RE: multicast question

From: Edwards, Andrew M (andrew.m.edwards@boeing.com)
Date: Tue Feb 08 2005 - 14:26:36 GMT-3


Depends upon what you are trying to do exactly, but a combination of
mroutes and tunnels would be required for the hub to continue the RPF
towards a downstream spoke receiver.

One way:

Build a tunnel towards the source of the DM group. Do NOT enable pim
dense-mode on the source for the DM groups serial interface.
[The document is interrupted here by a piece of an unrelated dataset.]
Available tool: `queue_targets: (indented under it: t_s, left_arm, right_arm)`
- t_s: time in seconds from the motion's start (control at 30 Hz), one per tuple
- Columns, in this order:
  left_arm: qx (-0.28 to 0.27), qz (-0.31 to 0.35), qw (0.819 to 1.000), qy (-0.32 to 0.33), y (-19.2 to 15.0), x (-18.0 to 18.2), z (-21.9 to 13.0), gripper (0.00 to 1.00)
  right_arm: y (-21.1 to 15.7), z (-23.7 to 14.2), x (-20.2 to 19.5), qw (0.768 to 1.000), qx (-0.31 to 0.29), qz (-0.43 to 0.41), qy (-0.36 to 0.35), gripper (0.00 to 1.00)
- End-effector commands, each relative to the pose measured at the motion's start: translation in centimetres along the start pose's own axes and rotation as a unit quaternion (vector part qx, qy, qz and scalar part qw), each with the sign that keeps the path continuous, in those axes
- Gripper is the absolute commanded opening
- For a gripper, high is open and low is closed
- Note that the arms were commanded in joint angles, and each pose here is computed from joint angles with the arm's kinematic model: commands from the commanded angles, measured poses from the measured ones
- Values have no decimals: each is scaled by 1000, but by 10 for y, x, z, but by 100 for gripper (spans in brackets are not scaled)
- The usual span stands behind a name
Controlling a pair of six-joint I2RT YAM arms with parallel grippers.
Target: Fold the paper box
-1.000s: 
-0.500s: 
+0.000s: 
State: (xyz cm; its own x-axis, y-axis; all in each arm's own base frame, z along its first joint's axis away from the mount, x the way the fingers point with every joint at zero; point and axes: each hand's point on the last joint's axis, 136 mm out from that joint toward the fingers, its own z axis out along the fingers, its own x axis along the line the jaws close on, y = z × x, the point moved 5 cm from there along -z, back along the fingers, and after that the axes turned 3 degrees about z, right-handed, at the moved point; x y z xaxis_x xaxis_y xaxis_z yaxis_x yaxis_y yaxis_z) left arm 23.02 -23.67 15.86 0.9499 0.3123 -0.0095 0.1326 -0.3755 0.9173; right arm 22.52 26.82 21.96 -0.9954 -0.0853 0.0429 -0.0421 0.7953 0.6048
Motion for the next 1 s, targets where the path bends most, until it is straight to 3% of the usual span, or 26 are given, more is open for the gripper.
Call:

Only
enable pim dense-mode on the tunnel between the source and the hub
tunnel interfaces.

Now, enable pim dense mode on the hub frame interface and the receiving
spoke frame interface.

If you do this, then you don't need mroutes because the source of the DM
group is through the tunnel and traffic would be arriving on the tunnel
thereby passing the RPF. As long as the hub frame interface is in the
OIL for the parent (*,G) then it will forward along the downstream path
towards the receiving spoke.

Another way:

Build a tunnel between the receiving spoke and the hub. Enable pim
dense-mode on all frame interfaces and on the tunnel between the hub and
receiving spoke router. On the receiving spoke use a static mroute that
points towards the source of the DM traffic such that the next hop is
the other end of the tunnel interface. This will pass the RPF for the
spoke receiver.

And to answer your final question, the RPF is done towards the source
for dense-mode traffic and towards the RP for sparse-mode (excluding the
RP-Prune).

So, if the question was to source dense mode traffic from 1.1.1.1
towards the 255.5.5.5 group, the mroute would be a (1.1.1.1, 255.5.5.5)
entry. And, if the next hop up the RPF was 2.2.2.2, you would have a
static mroute such as:

Ip mroute 1.1.1.1 255.255.255.255 static 2.2.2.2

Then a show ip mroute will indicate that the (1.1.1.1,255.5.5.5) as
MROUTE. <- indicates static mroute.

Just remember that when it comes to multicast, static mroutes and
tunnels are your friends.

HTH,

Andy

-----Original Message-----
From: eDu [mailto:eeduuu@hotmail.com]
Sent: Tuesday, February 08, 2005 12:18 AM
To: ccielab@groupstudy.com
Subject: multicast question

Hello everybody.
I passed the beta written exam (it was pretty difficult) and now I'm
starting up with the lab. I've got a question for you. If I have 3
routers connected in a multipoint frame-relay, in a hub-and-spoke
manner, and I configure PIM DM between them, I have a problem. The
problem is that the hub router receive the traffic from one of the
spokes, but it doesn't send it to the other. I think it's not possible
to add the same interface to both incoming and outgoing interface list.
The first solution I guess is the use of gre tunnels. The second one is
to configure static mroutes, but I don't know what routes.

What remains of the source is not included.